Exercise instructions:
Lines in the listing below containing the string "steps" are to be identified and copied.

Data excerpt:
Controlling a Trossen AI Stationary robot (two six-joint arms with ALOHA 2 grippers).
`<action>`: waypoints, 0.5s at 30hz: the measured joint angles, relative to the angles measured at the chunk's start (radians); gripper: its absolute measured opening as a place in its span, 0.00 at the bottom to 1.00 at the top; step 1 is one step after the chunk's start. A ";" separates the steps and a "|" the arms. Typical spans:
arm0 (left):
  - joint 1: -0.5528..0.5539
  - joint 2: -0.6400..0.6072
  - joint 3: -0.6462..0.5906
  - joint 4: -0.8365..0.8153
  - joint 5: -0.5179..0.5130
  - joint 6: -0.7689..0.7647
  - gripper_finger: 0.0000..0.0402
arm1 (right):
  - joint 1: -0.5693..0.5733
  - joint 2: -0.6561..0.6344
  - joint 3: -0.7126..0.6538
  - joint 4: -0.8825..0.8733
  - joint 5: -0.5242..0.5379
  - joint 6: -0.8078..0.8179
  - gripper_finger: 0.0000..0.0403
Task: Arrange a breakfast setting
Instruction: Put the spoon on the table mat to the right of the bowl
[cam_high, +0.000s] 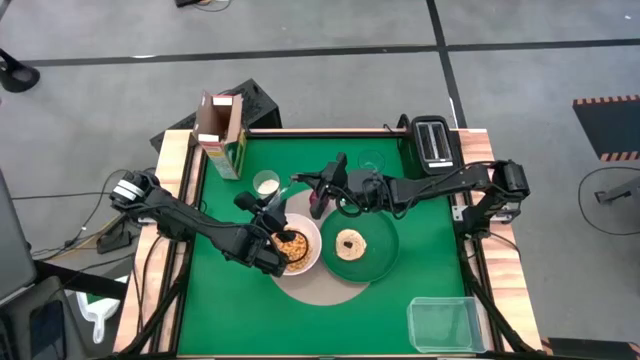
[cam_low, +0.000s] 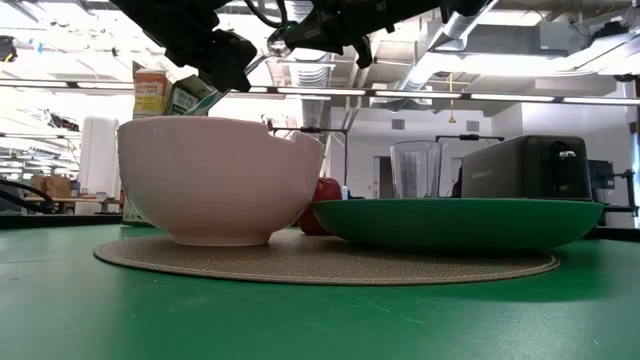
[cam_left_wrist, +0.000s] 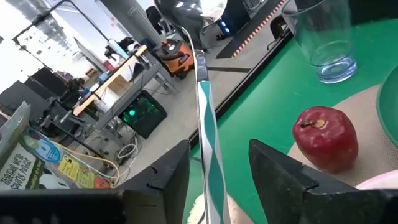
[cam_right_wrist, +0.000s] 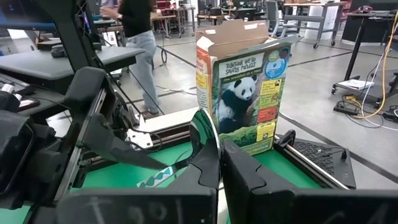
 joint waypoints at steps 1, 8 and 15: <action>0.000 0.000 0.000 0.000 0.005 -0.005 0.36 | 0.000 0.000 0.000 0.000 0.000 0.000 0.07; 0.000 -0.001 0.000 -0.003 0.013 -0.012 0.09 | 0.003 0.000 0.000 0.000 0.000 -0.001 0.08; 0.000 -0.002 0.000 -0.003 0.005 -0.004 0.09 | 0.012 -0.001 0.000 0.002 0.004 -0.002 0.08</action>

Reply:
`<action>`: waypoints, 0.5s at 30hz: the measured joint angles, relative to the angles measured at the chunk's start (radians); gripper: its absolute measured opening as a place in its span, 0.00 at the bottom to 1.00 at the top; step 1 is one step after the chunk's start. A ";" separates the steps and a "|" the arms. Typical spans:
 joint waypoints at steps 1, 8 and 15: <action>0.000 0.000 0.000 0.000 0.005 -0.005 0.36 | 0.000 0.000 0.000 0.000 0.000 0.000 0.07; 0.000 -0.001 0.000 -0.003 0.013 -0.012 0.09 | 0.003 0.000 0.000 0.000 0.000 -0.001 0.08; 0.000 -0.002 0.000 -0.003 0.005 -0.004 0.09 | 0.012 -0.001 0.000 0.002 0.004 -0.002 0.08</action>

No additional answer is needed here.